=== Problem description ===
Output all of the material exactly; leave out no line.

=== Data shown ===
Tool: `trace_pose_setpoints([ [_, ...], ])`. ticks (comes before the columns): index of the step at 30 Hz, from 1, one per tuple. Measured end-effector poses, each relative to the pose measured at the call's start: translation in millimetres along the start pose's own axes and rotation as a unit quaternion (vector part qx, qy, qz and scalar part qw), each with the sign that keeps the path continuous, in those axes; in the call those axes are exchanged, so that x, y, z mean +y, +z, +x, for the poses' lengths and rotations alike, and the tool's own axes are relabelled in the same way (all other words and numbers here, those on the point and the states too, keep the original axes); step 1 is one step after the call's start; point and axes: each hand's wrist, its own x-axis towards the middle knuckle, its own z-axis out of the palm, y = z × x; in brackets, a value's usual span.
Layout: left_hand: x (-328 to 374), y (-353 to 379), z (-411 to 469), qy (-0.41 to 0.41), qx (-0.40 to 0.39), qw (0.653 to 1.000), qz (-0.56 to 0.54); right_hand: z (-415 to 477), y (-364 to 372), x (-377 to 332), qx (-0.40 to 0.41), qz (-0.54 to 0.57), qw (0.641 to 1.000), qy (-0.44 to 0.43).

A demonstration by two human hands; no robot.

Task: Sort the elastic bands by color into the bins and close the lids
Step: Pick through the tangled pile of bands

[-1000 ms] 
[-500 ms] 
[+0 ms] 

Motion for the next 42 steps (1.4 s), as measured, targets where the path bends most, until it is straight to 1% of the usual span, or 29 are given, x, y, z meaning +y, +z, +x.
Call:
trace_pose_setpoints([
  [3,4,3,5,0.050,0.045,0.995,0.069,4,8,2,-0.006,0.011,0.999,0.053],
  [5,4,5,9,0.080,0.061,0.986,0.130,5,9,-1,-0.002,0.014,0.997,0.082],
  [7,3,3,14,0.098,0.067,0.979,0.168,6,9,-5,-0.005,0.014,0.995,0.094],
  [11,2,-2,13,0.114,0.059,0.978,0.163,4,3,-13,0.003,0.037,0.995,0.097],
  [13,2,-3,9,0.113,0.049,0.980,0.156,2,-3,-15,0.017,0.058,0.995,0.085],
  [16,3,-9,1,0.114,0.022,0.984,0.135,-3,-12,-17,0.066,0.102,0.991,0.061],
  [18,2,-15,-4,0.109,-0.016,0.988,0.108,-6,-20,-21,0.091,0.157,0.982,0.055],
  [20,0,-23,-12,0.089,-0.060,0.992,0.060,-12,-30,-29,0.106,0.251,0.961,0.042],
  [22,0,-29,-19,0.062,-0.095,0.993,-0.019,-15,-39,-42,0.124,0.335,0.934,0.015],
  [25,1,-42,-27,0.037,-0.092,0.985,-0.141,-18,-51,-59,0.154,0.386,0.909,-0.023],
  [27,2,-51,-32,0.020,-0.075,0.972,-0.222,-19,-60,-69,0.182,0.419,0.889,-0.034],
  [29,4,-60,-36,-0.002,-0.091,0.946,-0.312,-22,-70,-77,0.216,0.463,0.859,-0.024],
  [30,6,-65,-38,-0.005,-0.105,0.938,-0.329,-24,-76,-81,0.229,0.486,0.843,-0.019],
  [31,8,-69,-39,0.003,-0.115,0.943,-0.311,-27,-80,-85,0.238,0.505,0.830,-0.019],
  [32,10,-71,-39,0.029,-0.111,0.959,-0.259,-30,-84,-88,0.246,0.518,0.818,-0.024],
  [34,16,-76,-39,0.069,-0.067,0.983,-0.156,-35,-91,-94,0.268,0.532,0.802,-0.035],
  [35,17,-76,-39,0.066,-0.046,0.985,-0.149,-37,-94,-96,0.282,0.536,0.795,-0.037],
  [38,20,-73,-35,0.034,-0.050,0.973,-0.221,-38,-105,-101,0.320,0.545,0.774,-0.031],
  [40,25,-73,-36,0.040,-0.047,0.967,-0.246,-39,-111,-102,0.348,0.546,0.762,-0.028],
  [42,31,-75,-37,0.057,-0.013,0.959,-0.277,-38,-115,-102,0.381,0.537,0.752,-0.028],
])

=== Expected answer ===
Tool: `trace_pose_setpoints([ [_, ...], ])`. ticks (comes before the columns): index of the step at 30 Hz, from 1, one per tuple. Measured end-effector poses, each relative to the pose measured at the call's start: translation in millimetres along the start pose's own axes and rotation as a unit quaternion (vector part qx, qy, qz and scalar part qw), each with the sign that keeps the path continuous, in those axes; in the call those axes are exchanged, so that x, y, z mean +y, +z, +x, for the poses' lengths and rotations alike, and the tool's own axes are relabelled in the same way (all other words and numbers here, those on the point and the states too, keep the original axes); step 1 is one step after the call's start; point and axes: each hand's wrist, its own x-axis towards the middle knuckle, its own z-axis out of the palm, y = z × x; in brackets, a value's usual span.
Layout: left_hand: x (-328 to 374), y (-353 to 379), z (-411 to 469), qy (-0.41 to 0.41), qx (-0.40 to 0.39), qw (0.653 to 1.000), qz (-0.56 to 0.54); right_hand: z (-415 to 477), y (-364 to 372), x (-377 to 332), qx (-0.40 to 0.41), qz (-0.54 to 0.57), qw (0.641 to 1.000), qy (-0.44 to 0.43).

A demonstration by two human hands; no robot.

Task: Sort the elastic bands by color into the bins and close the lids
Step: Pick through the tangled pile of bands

[-1000 ms] 
[-500 ms] 
[+0 ms] 

Motion for the next 42 steps (1.4 s), as measured, targets where the path bends most, until it is straight to 1% of the usual span, or 29 are given, x, y, z meaning +y, +z, +x.
Call:
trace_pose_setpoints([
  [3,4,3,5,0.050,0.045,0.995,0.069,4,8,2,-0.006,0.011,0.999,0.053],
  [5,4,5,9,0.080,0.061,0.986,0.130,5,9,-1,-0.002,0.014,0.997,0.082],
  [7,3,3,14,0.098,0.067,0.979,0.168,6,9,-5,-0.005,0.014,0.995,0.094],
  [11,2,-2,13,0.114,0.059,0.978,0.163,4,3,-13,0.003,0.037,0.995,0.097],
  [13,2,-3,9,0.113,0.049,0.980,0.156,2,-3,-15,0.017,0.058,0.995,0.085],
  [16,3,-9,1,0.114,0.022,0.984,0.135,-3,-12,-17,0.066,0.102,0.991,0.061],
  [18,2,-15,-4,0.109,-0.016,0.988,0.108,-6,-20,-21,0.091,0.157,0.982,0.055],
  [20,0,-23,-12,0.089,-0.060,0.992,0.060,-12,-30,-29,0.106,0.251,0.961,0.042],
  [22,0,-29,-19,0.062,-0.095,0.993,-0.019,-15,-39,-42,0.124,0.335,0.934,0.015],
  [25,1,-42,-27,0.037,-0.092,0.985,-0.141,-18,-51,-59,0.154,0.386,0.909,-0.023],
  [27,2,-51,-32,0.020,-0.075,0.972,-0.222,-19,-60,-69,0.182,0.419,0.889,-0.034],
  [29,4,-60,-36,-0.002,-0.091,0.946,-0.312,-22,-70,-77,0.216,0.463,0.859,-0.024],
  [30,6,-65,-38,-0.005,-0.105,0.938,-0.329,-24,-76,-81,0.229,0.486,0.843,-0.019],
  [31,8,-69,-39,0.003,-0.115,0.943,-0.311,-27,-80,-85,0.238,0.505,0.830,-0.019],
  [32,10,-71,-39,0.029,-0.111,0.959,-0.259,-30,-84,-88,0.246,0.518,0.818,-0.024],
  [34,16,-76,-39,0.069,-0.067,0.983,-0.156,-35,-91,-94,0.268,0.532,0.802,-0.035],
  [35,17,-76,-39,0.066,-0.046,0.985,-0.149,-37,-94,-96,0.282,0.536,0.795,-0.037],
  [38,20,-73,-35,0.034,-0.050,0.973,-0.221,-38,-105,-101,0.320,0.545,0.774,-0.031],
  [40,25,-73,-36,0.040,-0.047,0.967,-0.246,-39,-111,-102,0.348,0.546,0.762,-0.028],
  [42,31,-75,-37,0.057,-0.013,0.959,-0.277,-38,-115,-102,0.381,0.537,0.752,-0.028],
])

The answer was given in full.